## What the task requires
Using the material below, return exactly the lines between the one holding "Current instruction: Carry" and the one holding "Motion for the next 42", inclusive, and no others.

## Data supplied
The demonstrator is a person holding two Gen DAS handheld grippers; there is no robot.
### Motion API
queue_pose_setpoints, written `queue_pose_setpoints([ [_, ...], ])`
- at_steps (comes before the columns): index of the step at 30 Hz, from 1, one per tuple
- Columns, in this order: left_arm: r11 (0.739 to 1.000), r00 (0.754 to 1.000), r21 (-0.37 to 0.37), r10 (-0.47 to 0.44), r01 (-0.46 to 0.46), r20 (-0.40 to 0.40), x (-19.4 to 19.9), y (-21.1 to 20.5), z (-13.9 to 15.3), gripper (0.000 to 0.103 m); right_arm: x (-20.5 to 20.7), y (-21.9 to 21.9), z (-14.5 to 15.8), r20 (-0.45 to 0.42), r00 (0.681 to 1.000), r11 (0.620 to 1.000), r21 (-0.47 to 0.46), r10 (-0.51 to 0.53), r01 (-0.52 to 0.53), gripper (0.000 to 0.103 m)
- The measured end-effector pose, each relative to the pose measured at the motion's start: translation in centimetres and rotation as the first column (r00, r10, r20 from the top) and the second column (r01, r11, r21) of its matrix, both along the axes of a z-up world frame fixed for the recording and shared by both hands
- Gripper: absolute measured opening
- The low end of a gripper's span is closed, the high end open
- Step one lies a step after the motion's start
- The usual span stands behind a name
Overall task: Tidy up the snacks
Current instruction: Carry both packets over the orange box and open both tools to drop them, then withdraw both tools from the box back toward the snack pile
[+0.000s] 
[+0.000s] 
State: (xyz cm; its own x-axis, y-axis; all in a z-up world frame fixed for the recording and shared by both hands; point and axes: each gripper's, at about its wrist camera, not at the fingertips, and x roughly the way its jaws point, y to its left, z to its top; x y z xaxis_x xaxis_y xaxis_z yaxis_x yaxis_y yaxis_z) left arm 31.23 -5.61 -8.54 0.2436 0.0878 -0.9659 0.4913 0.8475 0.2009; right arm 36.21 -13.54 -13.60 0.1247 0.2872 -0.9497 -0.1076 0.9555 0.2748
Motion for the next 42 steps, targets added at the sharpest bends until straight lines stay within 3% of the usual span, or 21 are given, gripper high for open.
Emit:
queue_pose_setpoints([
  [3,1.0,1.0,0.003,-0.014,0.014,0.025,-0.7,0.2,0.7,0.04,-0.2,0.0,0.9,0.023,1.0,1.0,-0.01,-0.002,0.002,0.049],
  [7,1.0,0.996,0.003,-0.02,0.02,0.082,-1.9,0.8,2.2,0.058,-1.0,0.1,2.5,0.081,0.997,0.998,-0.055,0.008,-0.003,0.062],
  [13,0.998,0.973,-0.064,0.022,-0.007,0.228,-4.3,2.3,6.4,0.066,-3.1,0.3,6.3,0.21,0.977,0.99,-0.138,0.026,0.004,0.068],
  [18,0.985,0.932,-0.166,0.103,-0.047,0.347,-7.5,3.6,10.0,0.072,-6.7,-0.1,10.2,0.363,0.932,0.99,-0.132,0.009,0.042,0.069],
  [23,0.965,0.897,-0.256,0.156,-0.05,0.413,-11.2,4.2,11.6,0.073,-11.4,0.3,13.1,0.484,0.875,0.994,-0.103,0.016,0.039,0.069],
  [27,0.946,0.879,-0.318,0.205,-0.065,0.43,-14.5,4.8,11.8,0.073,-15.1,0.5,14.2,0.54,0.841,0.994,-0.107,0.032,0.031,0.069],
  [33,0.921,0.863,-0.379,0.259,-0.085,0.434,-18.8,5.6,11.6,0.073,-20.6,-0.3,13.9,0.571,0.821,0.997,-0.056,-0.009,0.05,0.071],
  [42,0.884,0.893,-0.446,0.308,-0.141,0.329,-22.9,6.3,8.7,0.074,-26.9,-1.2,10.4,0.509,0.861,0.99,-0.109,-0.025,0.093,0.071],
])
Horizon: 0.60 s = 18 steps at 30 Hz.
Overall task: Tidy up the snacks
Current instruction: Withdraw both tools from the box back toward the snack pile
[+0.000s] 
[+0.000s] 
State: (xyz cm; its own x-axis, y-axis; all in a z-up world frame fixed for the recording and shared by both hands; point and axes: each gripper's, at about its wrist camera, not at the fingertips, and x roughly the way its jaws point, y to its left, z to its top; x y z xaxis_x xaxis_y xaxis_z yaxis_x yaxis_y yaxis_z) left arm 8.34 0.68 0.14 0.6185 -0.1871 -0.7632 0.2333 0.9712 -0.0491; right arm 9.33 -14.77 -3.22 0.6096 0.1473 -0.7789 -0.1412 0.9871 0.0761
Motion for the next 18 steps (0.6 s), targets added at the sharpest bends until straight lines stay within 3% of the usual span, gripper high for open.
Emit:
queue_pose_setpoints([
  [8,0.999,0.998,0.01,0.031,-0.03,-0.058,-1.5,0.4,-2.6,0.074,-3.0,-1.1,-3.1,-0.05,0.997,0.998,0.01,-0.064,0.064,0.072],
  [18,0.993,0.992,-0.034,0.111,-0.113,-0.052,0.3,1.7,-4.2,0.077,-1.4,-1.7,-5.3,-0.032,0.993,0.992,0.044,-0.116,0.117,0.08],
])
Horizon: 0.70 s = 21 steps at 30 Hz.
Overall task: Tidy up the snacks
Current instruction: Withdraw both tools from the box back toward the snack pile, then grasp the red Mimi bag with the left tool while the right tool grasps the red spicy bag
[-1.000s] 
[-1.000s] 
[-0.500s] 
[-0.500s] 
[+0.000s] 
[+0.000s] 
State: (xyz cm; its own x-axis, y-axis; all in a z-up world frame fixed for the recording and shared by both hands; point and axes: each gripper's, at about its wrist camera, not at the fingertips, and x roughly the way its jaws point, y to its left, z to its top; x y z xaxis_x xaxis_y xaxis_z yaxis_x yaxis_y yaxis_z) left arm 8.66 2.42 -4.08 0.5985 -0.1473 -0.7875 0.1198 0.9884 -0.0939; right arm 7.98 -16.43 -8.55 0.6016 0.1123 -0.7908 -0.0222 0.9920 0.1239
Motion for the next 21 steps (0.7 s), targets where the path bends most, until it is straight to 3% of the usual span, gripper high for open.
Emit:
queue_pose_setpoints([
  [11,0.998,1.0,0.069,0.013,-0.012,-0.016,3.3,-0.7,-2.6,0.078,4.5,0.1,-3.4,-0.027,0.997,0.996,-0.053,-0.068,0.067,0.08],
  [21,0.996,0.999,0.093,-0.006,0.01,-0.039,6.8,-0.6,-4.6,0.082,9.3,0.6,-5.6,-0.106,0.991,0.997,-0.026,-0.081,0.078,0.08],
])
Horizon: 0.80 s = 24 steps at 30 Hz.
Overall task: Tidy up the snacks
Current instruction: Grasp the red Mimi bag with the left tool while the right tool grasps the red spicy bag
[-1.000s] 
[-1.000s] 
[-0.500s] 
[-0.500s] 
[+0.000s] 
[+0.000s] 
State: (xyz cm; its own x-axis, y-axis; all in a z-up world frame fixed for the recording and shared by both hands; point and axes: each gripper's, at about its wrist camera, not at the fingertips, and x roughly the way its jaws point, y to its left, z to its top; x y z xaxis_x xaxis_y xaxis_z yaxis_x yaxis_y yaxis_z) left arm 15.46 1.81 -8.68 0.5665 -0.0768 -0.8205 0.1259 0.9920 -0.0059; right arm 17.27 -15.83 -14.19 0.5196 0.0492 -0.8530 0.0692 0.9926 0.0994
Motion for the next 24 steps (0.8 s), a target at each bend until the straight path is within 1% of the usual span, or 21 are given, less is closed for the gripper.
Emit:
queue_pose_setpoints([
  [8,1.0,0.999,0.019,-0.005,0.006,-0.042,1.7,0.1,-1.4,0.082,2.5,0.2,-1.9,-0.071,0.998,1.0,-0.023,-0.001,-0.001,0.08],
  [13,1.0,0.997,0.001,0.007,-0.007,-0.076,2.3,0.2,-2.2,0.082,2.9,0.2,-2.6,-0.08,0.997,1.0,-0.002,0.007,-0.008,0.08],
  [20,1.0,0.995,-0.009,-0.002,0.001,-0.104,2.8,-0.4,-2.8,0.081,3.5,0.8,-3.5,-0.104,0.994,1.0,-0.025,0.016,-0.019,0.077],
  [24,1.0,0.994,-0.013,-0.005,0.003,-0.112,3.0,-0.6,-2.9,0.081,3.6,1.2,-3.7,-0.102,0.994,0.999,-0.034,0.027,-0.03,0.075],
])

## Exercise output
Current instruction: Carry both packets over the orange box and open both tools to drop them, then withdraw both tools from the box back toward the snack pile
[+0.000s] 
[+0.000s] 
State: (xyz cm; its own x-axis, y-axis; all in a z-up world frame fixed for the recording and shared by both hands; point and axes: each gripper's, at about its wrist camera, not at the fingertips, and x roughly the way its jaws point, y to its left, z to its top; x y z xaxis_x xaxis_y xaxis_z yaxis_x yaxis_y yaxis_z) left arm 31.23 -5.61 -8.54 0.2436 0.0878 -0.9659 0.4913 0.8475 0.2009; right arm 36.21 -13.54 -13.60 0.1247 0.2872 -0.9497 -0.1076 0.9555 0.2748
Motion for the next 42 steps, targets added at the sharpest bends until straight lines stay within 3% of the usual span, or 21 are given, gripper high for open.

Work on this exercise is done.